# [Stored records]
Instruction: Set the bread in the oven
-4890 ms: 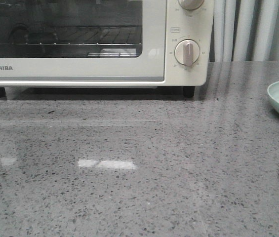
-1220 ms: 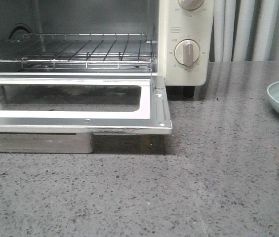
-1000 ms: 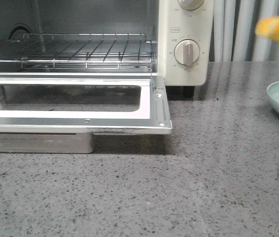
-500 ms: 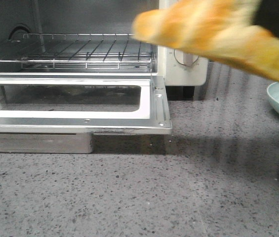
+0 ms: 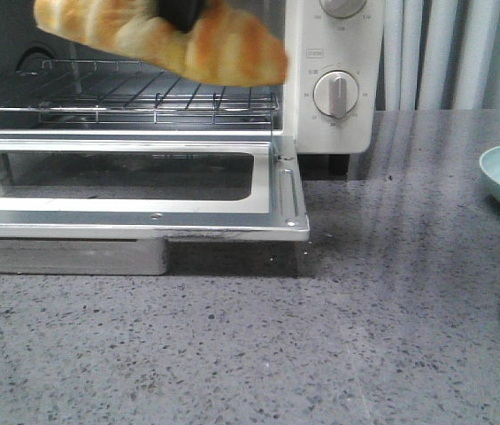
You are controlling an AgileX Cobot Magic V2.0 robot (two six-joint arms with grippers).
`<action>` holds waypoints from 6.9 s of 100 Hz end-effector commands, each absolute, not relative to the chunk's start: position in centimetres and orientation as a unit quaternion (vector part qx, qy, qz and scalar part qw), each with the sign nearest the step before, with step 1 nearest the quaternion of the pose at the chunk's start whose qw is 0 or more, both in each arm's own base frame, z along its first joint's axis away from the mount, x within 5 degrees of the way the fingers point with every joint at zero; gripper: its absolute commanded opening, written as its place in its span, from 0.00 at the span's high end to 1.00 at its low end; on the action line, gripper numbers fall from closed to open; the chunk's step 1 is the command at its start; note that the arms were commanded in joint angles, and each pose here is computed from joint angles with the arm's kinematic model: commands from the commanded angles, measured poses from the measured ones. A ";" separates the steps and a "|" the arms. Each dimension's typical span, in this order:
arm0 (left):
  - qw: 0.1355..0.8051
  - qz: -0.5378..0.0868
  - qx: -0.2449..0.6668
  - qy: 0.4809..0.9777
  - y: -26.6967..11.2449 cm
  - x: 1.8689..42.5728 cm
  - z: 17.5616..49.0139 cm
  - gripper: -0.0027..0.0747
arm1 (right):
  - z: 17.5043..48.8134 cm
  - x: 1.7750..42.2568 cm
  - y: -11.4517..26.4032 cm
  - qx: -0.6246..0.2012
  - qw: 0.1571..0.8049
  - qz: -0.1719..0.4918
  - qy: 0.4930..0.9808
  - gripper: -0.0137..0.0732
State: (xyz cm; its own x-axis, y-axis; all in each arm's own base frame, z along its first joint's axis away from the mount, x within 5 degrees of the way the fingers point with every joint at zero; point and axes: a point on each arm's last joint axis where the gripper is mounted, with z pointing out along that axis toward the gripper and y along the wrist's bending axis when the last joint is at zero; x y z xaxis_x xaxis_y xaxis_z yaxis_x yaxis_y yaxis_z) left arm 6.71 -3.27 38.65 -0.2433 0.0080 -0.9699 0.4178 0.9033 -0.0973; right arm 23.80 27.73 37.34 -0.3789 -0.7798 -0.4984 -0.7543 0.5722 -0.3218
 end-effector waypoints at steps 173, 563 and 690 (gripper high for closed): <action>0.622 -0.185 0.131 0.749 -3.3 6.6 39.8 0.99 | 40.4 28.5 28.6 -0.457 0.476 -0.118 0.742 0.32; 0.732 -0.110 0.012 0.672 -0.6 4.3 25.2 0.99 | 35.0 11.8 7.1 -0.272 0.567 0.081 0.774 0.91; 0.732 -0.110 0.012 0.672 -0.6 4.3 25.2 0.99 | 19.6 6.2 -0.3 0.015 0.686 -0.020 0.727 0.91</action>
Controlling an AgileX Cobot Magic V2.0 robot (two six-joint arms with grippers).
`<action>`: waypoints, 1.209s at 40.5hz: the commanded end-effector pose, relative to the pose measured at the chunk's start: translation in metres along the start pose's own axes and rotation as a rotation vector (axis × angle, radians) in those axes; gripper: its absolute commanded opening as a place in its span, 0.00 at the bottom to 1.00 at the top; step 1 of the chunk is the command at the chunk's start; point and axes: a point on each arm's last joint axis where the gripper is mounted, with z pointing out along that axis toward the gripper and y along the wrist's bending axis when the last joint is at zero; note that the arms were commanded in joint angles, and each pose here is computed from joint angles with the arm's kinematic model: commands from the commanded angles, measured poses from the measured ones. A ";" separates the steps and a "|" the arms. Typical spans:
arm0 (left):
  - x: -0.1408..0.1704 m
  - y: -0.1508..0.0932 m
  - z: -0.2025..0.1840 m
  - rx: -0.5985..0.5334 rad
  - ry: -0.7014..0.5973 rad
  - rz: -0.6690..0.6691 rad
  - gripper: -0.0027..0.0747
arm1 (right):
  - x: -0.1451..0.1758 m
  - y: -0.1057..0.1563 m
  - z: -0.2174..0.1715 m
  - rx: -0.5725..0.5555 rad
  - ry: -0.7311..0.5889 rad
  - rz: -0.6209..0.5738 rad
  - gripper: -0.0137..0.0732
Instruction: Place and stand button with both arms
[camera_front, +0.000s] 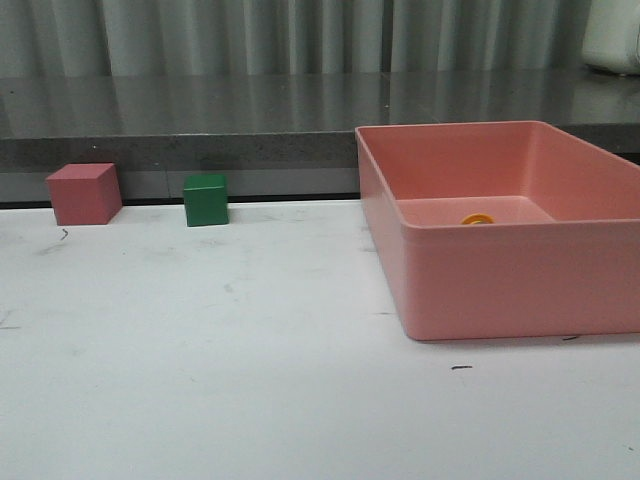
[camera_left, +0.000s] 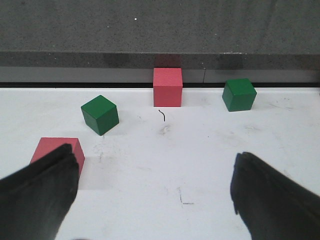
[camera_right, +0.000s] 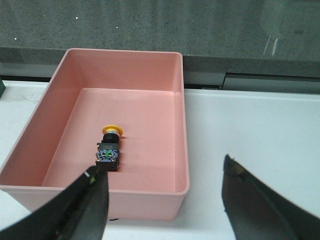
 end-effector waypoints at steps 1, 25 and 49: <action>-0.015 -0.001 -0.004 0.007 -0.098 -0.006 0.77 | -0.017 -0.001 -0.002 0.006 -0.099 -0.009 0.74; -0.015 -0.001 -0.004 0.007 -0.098 -0.006 0.63 | -0.017 -0.001 -0.002 0.006 -0.097 -0.008 0.86; -0.015 -0.001 -0.004 0.007 -0.098 -0.006 0.57 | -0.071 0.019 0.034 -0.099 0.190 -0.023 0.86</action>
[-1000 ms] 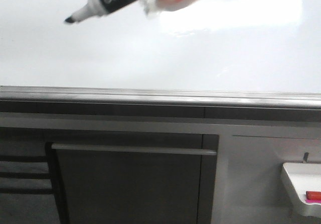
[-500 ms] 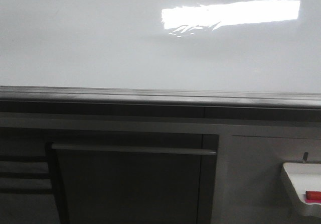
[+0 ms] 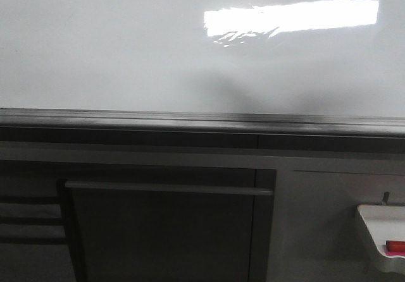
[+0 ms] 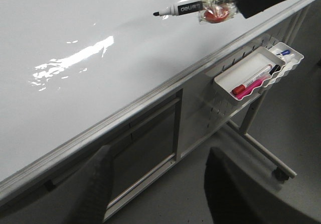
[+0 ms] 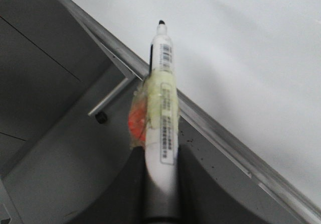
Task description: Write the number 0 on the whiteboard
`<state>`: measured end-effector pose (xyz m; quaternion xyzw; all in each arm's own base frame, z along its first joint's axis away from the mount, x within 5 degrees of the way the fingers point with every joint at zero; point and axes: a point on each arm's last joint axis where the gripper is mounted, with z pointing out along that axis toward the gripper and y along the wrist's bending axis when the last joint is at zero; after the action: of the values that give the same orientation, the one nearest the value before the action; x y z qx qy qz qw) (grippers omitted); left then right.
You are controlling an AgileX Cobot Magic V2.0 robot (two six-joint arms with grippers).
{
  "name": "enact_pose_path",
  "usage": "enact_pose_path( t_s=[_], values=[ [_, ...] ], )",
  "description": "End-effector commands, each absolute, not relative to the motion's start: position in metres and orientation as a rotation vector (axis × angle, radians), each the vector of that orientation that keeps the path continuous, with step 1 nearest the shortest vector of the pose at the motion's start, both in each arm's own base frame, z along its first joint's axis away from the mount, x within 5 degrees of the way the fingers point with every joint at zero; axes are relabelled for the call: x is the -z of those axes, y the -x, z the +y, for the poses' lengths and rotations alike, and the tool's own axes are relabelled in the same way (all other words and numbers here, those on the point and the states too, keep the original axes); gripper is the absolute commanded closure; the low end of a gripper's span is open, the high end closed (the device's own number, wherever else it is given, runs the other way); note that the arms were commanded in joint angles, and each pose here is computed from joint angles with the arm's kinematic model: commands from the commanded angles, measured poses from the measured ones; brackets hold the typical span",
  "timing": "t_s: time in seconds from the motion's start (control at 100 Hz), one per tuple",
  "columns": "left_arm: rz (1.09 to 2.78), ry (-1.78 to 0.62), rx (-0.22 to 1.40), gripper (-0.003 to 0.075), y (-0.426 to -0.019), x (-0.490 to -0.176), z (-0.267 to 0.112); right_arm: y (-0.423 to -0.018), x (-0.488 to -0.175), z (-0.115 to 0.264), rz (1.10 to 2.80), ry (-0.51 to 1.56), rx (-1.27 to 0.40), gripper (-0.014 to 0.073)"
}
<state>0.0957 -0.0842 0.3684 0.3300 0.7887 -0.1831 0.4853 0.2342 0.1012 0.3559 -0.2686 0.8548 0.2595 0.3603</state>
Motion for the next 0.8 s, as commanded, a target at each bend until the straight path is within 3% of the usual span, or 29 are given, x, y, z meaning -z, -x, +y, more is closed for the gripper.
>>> enact_pose_path(
  t_s=[0.0,0.13,0.63,0.79],
  values=[
    [1.834,-0.737,0.488,0.0344,-0.098,-0.383,-0.086,-0.243,-0.379,0.098,2.184,0.631,-0.614,0.0631],
    [1.834,-0.737,0.488,0.0344,-0.098,-0.383,-0.086,-0.254,-0.381,0.094,2.269,0.629,-0.521,0.0631],
    [1.805,-0.722,0.49,0.0344,-0.099,-0.386,-0.086,-0.292,-0.367,0.104,2.321,0.633,-0.538,0.0631],
    [1.789,-0.714,0.492,0.0344,-0.099,-0.388,-0.086,-0.305,-0.355,0.116,2.418,0.72,-0.584,0.0631]
  ],
)
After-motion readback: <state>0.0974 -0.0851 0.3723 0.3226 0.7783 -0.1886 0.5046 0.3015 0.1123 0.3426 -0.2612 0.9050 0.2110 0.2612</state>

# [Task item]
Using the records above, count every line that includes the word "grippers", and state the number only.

# [Output for this task]
4